Knowledge distillation datasets

After R9.4.1 base model training, we performed knowledge distillation⁷⁴, a model compression method that results in similar or better performance compared to a teacher model while reducing the time needed for training and inference.
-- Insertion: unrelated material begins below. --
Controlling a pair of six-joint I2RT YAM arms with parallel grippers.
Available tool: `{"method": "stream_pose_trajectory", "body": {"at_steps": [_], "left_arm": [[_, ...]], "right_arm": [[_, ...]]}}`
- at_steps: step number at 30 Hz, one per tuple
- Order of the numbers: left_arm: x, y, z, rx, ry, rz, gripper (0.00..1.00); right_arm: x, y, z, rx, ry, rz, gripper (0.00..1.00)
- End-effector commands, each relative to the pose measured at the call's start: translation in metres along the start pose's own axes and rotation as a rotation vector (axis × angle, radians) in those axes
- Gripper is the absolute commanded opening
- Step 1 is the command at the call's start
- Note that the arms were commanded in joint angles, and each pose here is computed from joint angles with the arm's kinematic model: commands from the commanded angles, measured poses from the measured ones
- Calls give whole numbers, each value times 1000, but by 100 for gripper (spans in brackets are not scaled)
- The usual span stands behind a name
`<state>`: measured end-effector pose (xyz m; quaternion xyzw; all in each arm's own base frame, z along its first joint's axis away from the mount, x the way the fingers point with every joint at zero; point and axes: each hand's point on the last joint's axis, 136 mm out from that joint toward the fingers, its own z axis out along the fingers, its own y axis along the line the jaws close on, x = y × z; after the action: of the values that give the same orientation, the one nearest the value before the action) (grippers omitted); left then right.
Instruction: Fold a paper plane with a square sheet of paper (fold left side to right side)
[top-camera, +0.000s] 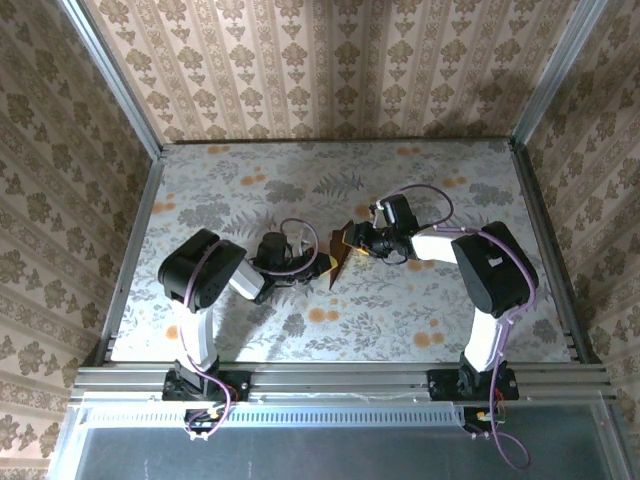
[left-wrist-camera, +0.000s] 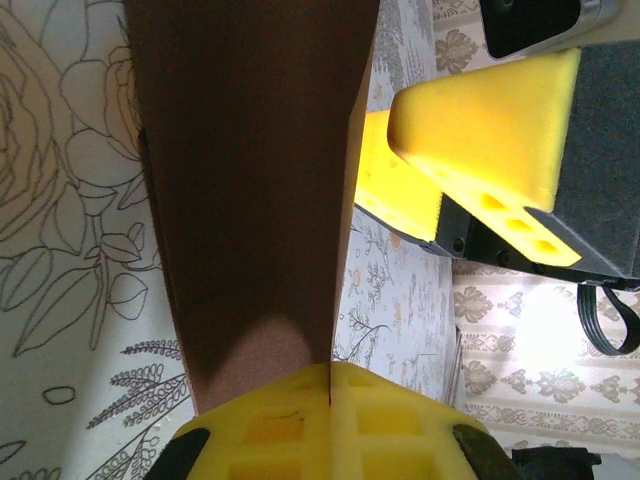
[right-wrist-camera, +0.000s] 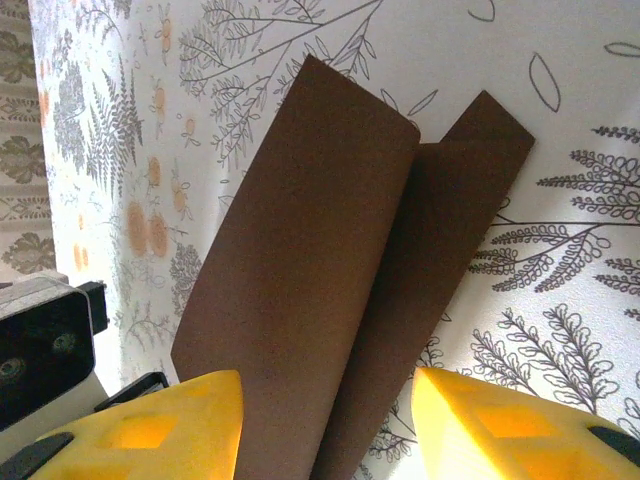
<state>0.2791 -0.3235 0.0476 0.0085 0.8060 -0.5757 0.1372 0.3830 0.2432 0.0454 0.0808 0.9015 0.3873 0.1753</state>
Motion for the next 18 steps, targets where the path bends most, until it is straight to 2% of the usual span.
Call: {"method": "stream_pose_trajectory", "body": {"at_steps": [1,18], "left_arm": [[-1,2,2,20,9,-14,0],[-2,2,4,30,14,-23,0]], "right_arm": [[-10,9,4,-15,-26,-12,49],[-9,7,14,-7,-11,-6,48]]}}
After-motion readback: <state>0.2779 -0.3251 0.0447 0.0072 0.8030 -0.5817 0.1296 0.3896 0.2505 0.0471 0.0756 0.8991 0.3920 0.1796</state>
The teacher model used for knowledge distillation is the trained Rockfish model trained on high-confident NA24385 data. To improve generalization and to introduce more biological diversity, we have sequenced two new mouse datasets (adult cardiomyocyte cell and adult blood cell) used during distillation training.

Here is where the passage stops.